The gates, single-sourced — structural validator (T1 exec-shim
- T2 semgrep), runtime gate (T3 find_spec + clean-env suite), correctness re-runners (repro, verification, regression), T4 commit-msg + branch-target + version-bump hooks. Each callable identically by the local driver and by CI.
The driver (in 03) — calls the gates, withholds build-notes.md from the reviewer, assembles SUMMARY.md.
The contribution-batch fan-out (in 03) — uses the gates over N issues.
The reviewer's AGENTS.md (in 03) — fixes the judgment-path shape for C5, T5, validation.

The gates are the long pole because both the local driver and the CI re-gate depend on them existing as single-sourced code. Until they exist, Check cannot run unattended and the body cannot fan out.

What this doc is not

This doc does not specify the project's conformance rules (those are the per-repo specification — 06 - Quality Cycle Guidelines §Precondition; in the Gramps worked example, the "doc 16" addon-dev guidelines). It documents the tooling axis — what implements Check, where each piece lives, how single-sourcing connects local and CI — so a project adopting the cycle can plan its build order without ambiguity about which gate goes where.

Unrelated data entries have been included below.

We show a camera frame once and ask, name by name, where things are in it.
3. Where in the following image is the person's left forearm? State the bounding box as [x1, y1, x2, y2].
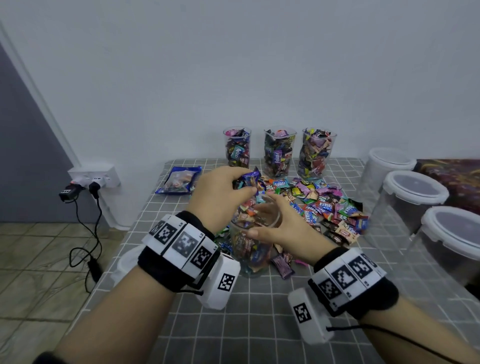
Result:
[52, 270, 177, 364]

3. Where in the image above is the pile of colourful candies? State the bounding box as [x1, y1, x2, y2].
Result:
[217, 176, 370, 280]

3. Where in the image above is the white wall socket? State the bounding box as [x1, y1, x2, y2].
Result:
[68, 166, 122, 189]

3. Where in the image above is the black power cable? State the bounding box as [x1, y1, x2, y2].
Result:
[69, 195, 105, 285]

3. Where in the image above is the blue snack packet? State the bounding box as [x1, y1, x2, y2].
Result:
[155, 165, 203, 195]

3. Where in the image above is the black marker-tagged left wristband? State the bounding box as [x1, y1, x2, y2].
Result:
[137, 211, 222, 294]

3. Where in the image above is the dark patterned cloth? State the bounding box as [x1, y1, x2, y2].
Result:
[414, 158, 480, 217]

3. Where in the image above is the person's right forearm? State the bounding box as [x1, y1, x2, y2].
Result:
[360, 296, 477, 364]

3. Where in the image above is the tall transparent plastic jar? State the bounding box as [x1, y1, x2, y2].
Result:
[223, 127, 252, 170]

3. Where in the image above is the person's right hand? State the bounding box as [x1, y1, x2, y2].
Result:
[247, 193, 337, 265]

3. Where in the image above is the black power plug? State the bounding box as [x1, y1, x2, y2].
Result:
[59, 183, 102, 204]

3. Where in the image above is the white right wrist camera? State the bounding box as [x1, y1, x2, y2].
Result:
[288, 287, 335, 345]

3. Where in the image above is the person's left hand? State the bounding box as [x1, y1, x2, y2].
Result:
[186, 166, 258, 237]

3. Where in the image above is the small transparent plastic jar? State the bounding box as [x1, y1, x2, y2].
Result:
[263, 127, 297, 180]
[228, 196, 285, 275]
[297, 127, 337, 181]

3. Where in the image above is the black marker-tagged wristband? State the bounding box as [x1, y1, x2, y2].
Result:
[307, 247, 400, 318]
[137, 211, 222, 294]

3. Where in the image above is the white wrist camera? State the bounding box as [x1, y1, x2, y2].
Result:
[196, 253, 242, 311]
[288, 287, 335, 345]

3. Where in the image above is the grey door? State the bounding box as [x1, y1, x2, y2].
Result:
[0, 41, 80, 225]

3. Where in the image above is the dark blue candy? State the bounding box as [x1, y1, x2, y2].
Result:
[234, 168, 264, 189]

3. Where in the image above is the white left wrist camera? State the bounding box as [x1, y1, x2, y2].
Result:
[196, 253, 242, 311]

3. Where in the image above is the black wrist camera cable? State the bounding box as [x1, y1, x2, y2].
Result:
[326, 322, 462, 364]

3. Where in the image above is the black marker-tagged right wristband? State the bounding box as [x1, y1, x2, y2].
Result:
[307, 247, 400, 318]

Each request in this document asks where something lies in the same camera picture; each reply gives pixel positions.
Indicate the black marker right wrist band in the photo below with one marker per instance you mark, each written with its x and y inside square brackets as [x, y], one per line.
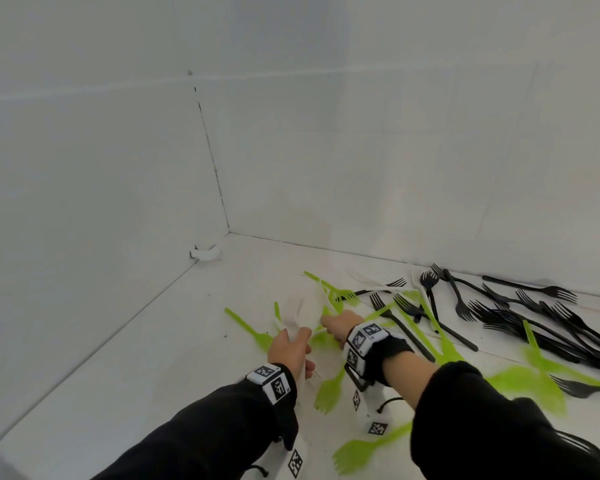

The rules themselves are subject to Act (01 - The Quality Cycle §Act): when a rule needs adding, retiring, relaxing, or tightening, that change lands as an Act delta in process/act-log.md and modifies the per-repo specification. The tooling that applies the rules — this doc's subject — is downstream of the rules themselves and changes only when a rule's home moves, its mechanism changes, or single-sourcing introduces a new shared component.